Когда в полное твоё распоряжение предоставляют крантик с бельгийским пивом дикёник — это охуительно заебись, но наутро возникает всё же сомнение, так ли уж это было правильно. Это как осуществление детской мечты про сто порций мороженого.
Да. А тем временем расписание гастролей.
В последний день зимы (то есть в понедельник) я выступаю с концертом в заведении Платформа. Поскольку декламаторские мои таланты располагаются существенно ниже нуля, мне любезно согласились помогать жж-юзер jkz и Слава Курицын (без имени)[1].
А в последний день масленицы, то есть тринадцатого марта мы выступаем уже аж в москве в кафе под названием кажется ФАК вместе с редакцией давно скончавшегося альманаха иронической литературы Сирано (в те времена слово «иронический» ещё не обозначало женских детективов), то есть Лабасом и Миней. Я, поразмыслив, придумал, что буду там читать не побоюсь этого слова стихи.
Умный человек (если такой найдётся) обязательно спросит: «Ну и нахуя тебе Горчев это нужно?»
Отвечаю: всякого человека время от времени нужно помещать в противоестественные для него обстоятельства, а то он начинает о себе думать слишком много хорошего и приятного.
Ну а потом, как водится, пост, молитва и раскаяние.
Необходимые дополнения.
Клуб Платформа — Некрасова 40 (это угол улицы Восстания) в семь часов, вход бесплатный.
==========
апд.
Говорят в комсомольской правде написали, что будто бы начало в девять и вход сто пятьдесят.
Это грязная ложь. Не верьте жёлтой прессе.
Март
А что. Вроде бы всё было не так уж и страшно.
Все бабы бляди. Выебал её только что, отвернулся покурить, затушил, повернулся обратно — а она уже с кем-то другим ебётся!
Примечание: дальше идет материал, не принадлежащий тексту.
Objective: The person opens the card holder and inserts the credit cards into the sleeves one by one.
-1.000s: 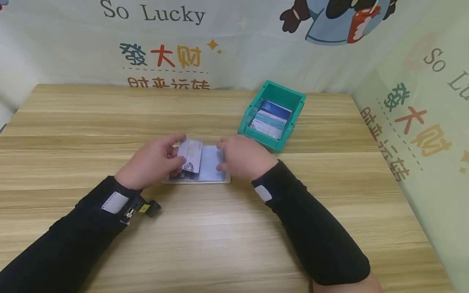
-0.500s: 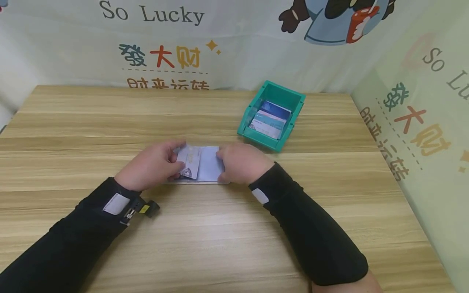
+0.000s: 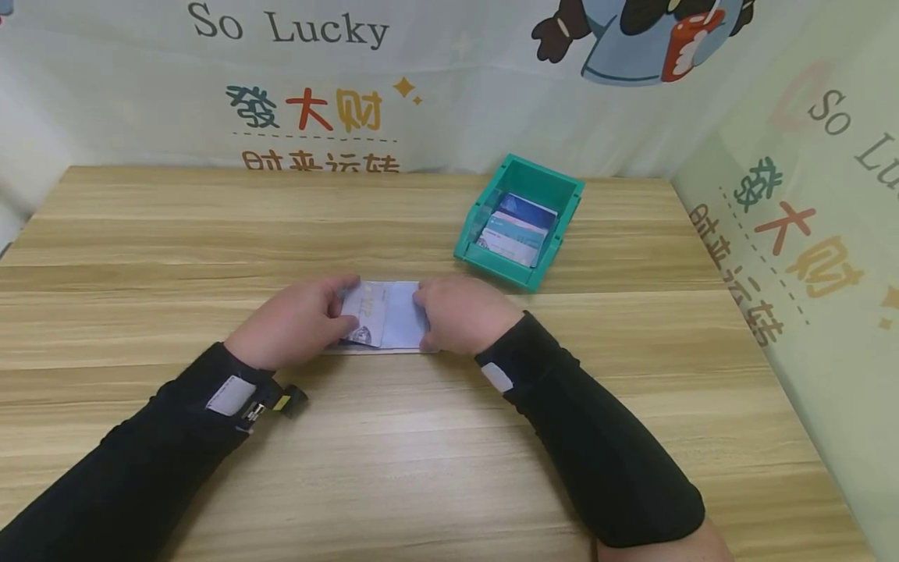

Ну ладно бы ебалась потому, что очень ебаться хочется, это как раз было бы понятно, это со мной тоже такое бывает. Но нет, не потому, а по каким-то совсем другим причинам. И оно вот это (с которым ебутся) оно до такой степени чучело, что с ним даже выпивать неприятно, а она ему позволяет в себя хуй засовывать! Да с ним не то что ебаться, с ним вообще ничего нельзя, дура! Тьфу блядь, тьфу и ещё раз тьфу! Ну вот есть же я и какого спрашивается тебе ещё хуя надо?
Всякий петербуржец знает, что на стрелке васильевского острова делать абсолютно нехуй. Я за шесть почти уже лет жизни в Петербурге бывал там от силы раза два и то потому что автобус сломался или ещё что-нибудь. Там рядом нет никаких помещений, где жили бы живые люди — там всё неживое: кунсткамера, зоологический музей, пушкинский дом.
И если хочется выйти оттуда к людям, нужно непременно пройти через Площадь Сахарова. На площади имени покойного академика стоит монумент, изваяный неизвестным, но гениальным армянским скульптором. Гениальность скульптора заключается в том, что Андрей Дмитриевич похож одновременно на ловца пиявок Дуремара и на собственно выловленную им пьявку. Скульптуру эту хочется похлопать по боку и сказать либо «да ничего, ничего, бывает и хуже», либо «ну что ж, каждому по делом его».